## Activity
Answer with the exact lines of the following material from the one containing "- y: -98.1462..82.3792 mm" through the one containing "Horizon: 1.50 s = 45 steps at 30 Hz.", both end lines included.

## Exercise material
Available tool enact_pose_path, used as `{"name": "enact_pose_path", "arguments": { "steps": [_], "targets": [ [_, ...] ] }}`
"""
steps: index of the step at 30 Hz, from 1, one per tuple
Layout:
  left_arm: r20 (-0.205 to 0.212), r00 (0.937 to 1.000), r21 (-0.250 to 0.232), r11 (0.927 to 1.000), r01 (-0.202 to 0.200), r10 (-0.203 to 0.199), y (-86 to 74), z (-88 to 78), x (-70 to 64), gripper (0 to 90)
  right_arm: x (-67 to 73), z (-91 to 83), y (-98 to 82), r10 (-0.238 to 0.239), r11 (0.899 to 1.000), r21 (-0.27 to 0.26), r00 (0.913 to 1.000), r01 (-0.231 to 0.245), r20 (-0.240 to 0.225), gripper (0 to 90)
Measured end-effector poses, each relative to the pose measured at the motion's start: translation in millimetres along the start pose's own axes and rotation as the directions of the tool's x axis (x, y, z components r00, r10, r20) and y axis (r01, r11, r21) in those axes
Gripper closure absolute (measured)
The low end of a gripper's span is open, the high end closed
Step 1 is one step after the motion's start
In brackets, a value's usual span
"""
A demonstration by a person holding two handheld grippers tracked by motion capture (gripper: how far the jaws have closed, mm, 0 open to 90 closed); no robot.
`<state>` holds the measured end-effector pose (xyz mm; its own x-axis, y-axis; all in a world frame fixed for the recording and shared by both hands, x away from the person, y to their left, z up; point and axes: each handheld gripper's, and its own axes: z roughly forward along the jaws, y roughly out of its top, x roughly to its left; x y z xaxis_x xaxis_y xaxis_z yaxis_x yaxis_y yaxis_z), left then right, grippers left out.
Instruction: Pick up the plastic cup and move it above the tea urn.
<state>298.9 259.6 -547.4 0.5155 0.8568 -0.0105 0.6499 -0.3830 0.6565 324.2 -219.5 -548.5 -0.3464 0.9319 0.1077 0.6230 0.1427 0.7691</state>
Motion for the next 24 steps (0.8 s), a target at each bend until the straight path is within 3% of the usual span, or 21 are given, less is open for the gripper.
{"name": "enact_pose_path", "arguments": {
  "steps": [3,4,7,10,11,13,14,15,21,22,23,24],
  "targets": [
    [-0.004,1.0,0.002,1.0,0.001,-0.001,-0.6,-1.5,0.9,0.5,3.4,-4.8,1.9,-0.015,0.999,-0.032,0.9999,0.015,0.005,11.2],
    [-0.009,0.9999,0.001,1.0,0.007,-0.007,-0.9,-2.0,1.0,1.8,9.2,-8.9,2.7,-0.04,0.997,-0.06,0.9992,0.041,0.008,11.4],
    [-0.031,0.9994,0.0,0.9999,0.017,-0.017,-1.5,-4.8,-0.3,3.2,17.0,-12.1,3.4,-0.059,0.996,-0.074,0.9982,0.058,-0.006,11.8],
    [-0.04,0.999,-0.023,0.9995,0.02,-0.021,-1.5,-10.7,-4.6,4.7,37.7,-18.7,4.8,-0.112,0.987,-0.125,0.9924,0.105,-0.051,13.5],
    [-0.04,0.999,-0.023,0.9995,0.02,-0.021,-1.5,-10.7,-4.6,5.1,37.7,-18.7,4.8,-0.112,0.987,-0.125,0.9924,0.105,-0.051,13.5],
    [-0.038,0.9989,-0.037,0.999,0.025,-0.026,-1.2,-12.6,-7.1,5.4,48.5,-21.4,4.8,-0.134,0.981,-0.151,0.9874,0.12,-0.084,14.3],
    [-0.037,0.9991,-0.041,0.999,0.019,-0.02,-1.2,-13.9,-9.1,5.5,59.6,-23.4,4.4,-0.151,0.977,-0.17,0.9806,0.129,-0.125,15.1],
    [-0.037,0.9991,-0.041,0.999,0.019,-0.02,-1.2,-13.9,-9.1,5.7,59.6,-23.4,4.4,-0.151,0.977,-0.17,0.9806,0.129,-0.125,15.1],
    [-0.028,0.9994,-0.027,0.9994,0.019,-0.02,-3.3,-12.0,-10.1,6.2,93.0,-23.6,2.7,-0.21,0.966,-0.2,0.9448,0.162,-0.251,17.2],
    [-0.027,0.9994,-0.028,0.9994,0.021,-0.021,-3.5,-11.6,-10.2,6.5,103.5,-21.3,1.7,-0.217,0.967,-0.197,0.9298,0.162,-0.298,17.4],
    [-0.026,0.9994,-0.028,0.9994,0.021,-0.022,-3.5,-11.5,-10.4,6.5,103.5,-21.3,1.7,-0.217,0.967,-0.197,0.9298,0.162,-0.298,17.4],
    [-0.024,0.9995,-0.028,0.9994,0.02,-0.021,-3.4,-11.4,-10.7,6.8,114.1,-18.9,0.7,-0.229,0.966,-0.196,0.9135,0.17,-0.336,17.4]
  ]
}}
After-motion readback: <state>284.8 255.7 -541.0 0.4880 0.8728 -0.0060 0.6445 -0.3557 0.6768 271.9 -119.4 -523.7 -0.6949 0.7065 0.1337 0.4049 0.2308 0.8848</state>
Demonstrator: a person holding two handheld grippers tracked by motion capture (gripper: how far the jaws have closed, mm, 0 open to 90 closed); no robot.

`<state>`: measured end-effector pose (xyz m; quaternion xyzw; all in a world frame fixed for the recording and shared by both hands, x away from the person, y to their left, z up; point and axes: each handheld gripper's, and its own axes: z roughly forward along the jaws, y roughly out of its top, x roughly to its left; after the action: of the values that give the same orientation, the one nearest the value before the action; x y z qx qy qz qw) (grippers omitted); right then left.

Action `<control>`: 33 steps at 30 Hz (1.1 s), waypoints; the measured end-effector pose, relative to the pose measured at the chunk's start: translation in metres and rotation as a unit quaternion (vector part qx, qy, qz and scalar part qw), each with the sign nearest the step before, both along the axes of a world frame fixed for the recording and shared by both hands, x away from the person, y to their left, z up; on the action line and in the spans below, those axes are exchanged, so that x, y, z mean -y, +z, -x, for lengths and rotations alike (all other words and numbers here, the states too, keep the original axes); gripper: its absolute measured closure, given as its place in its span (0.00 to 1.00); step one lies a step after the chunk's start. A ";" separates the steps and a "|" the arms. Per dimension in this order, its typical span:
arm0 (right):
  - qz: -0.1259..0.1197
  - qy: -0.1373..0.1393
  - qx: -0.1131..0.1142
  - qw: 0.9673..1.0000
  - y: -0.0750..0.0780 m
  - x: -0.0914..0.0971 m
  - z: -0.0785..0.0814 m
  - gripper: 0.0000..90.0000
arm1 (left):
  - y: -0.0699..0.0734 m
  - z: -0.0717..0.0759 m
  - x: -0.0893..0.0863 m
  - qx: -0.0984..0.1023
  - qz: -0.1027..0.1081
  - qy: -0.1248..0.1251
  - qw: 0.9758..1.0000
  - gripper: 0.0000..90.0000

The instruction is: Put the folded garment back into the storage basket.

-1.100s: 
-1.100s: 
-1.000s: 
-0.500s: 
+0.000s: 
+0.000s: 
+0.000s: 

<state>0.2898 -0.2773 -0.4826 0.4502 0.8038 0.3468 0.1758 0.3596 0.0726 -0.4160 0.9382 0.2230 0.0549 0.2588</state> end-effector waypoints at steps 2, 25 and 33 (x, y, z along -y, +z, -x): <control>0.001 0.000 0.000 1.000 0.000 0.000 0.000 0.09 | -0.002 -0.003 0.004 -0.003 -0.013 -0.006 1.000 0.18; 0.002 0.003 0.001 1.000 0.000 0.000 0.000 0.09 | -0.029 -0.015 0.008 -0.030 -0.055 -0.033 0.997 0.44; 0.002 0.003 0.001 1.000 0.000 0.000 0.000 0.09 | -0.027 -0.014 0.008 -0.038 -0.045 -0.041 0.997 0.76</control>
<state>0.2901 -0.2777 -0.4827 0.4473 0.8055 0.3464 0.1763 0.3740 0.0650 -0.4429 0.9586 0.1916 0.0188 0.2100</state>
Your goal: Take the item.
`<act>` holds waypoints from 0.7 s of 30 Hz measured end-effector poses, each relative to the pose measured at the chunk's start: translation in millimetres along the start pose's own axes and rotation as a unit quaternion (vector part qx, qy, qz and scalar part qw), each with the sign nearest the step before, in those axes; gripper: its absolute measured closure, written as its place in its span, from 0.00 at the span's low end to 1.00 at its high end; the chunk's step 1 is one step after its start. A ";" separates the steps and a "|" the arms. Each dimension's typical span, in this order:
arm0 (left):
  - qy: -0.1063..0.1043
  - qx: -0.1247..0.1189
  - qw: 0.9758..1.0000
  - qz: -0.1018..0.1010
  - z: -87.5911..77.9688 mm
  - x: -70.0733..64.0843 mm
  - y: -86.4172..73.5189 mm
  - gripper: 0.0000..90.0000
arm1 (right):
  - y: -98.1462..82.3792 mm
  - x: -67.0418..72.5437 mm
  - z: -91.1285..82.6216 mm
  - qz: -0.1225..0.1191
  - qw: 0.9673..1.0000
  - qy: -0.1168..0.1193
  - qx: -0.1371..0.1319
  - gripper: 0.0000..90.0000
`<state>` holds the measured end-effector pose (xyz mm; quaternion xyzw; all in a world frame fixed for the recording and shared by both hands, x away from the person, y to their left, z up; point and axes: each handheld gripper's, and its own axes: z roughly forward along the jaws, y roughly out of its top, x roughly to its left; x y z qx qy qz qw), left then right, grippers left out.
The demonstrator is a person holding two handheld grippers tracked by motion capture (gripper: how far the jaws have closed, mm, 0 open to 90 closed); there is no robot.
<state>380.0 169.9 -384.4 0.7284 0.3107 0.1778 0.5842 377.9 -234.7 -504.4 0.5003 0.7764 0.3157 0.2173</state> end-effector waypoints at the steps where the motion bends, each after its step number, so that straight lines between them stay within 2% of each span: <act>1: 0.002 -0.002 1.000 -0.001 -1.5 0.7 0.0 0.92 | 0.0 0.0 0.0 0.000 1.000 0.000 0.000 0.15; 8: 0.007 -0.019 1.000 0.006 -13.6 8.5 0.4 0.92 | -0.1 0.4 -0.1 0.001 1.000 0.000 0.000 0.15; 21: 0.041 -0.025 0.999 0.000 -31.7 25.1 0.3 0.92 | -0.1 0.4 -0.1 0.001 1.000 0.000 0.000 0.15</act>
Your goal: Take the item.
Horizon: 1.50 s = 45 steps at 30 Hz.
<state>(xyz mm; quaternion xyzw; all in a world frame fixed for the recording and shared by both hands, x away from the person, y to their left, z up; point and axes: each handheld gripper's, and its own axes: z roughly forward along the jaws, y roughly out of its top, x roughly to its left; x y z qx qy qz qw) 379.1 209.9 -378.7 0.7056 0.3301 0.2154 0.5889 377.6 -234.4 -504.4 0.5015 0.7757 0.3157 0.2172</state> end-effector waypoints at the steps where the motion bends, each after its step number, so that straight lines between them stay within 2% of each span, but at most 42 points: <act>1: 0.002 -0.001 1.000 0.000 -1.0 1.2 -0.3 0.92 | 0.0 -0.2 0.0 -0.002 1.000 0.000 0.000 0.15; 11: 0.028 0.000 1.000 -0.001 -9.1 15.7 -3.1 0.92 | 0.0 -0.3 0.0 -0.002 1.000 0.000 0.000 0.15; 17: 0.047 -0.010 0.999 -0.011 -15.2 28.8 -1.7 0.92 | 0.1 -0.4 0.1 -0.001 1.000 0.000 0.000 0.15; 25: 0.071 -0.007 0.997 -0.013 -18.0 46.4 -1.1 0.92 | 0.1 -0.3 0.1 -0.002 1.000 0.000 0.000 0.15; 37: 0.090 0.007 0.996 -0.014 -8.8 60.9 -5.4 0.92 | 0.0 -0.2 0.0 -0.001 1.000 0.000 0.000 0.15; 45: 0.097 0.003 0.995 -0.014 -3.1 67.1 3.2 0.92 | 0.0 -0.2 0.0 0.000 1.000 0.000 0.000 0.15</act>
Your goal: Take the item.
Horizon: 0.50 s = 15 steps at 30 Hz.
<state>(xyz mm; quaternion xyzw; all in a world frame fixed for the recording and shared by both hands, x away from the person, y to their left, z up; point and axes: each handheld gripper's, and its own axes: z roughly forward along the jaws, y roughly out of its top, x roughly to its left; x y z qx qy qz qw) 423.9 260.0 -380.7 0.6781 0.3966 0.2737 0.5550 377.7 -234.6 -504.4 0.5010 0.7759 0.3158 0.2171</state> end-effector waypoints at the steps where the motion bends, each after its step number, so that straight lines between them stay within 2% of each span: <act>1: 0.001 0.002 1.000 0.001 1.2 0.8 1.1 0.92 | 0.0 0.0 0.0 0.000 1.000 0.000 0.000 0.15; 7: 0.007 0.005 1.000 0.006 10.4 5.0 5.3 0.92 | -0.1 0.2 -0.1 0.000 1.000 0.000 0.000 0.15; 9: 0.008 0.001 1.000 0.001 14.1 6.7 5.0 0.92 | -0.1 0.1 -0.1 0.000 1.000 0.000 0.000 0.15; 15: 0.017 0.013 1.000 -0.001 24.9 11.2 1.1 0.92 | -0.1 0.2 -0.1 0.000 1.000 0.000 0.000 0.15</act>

## Solution below
  - y: -98.1462..82.3792 mm
  - x: -67.0418..72.5437 mm
  - z: -91.1285..82.6216 mm
  - qz: -0.1225..0.1191
  - qw: 0.9673..1.0000
  - qy: -0.1168..0.1193
  - qx: -0.1371..0.1319
  - gripper: 0.0000..90.0000
`<state>` holds the measured end-effector pose (xyz mm; quaternion xyzw; all in a world frame fixed for the recording and shared by both hands, x away from the person, y to their left, z up; point and axes: each handheld gripper's, and its own axes: z roughly forward along the jaws, y roughly out of its top, x roughly to its left; x y z qx qy qz qw), left then right, grippers left out.
The demonstrator is a person holding two handheld grippers tracked by motion capture (gripper: how far the jaws have closed, mm, 0 open to 90 closed); there is no robot.
<state>380.0 169.9 -384.4 0.7284 0.3107 0.1778 0.5842 377.9 -234.7 -504.4 0.5003 0.7764 0.3157 0.2173</state> end-effector waypoints at the steps where the motion bends, each after its step number, so that straight lines between them stay within 2% of each span: <act>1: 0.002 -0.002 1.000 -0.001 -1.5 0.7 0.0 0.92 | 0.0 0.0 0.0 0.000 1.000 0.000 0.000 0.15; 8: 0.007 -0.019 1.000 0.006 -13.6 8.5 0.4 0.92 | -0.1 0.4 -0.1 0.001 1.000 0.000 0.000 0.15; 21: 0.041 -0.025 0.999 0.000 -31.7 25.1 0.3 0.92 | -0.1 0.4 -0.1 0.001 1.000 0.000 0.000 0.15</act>
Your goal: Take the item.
Horizon: 1.50 s = 45 steps at 30 Hz.

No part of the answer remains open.